Over the past week, I've soaked in James McMurtry's new album, "The Black Dog and the Wandering Boy" (2025), the way I once soaked in a new Jackson Browne or Leonard Cohen record: on headphones, lights low, the rest of the world politely suspended. These songs -- about tired lawmen outliving their legend, ghosts who slip under locked doors, debts of memory that won't forgive the living -- feel like dispatches from a world that pretends it doesn't exist anymore. McMurtry reminds me, line by line, that music can still do more than decorate our playlists. It can hold our hands while the floorboards creak.

People complain about pop's brain-rot lately, like TikTok invented musical candy. It didn't. Pop has always been candy first. Youth is cheap to sell, easy to polish. Age costs more because honesty costs more.
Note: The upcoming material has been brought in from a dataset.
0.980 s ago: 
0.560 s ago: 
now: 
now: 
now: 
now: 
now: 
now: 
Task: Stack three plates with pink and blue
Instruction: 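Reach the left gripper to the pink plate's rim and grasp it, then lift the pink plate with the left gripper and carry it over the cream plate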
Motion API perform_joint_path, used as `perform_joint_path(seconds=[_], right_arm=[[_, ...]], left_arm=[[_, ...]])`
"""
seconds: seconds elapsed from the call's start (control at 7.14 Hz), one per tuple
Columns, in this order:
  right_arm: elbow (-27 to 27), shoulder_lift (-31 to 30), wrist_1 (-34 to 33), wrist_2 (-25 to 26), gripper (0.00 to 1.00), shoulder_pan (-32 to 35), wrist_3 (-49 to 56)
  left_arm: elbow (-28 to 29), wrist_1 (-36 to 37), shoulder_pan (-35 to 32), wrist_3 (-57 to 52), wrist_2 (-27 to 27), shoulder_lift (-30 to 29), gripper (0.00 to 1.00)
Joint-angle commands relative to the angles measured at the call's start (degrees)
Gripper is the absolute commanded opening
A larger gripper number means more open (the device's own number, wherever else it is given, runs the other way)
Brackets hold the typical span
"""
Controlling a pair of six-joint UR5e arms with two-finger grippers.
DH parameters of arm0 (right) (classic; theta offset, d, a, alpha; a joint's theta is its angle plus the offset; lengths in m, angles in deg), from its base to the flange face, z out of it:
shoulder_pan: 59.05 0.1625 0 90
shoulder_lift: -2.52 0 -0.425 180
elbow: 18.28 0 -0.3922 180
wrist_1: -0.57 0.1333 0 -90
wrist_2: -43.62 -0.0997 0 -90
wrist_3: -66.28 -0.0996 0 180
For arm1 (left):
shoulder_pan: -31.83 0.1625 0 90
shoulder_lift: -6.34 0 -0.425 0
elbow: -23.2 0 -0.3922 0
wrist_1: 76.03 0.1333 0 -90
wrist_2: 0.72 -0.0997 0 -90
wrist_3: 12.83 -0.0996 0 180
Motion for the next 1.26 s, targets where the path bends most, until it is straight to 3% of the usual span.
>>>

The con is eternal: Promise them freedom, sell them another hit.

Rock 'n' roll was a cunning business plan. In the postwar boom, marketers discovered that teenagers, once just smaller versions of their parents, were suddenly an untapped gold mine: flush with allowance money, free time, and a hunger to define themselves against Mom and Dad's polite swing records.

Labels, radio programmers, and film studios pounced. They packaged rebellion in a three-chord format, dressed it up in jeans and Brylcreem, and sold it back to kids as revolution. The product was fresh, the money real, and every A&R man from New York to Memphis knew the formula: Find a pretty face, slap a catchy chorus behind it, and watch the allowances roll in. In that sense, pop's arrested development was baked in from the start.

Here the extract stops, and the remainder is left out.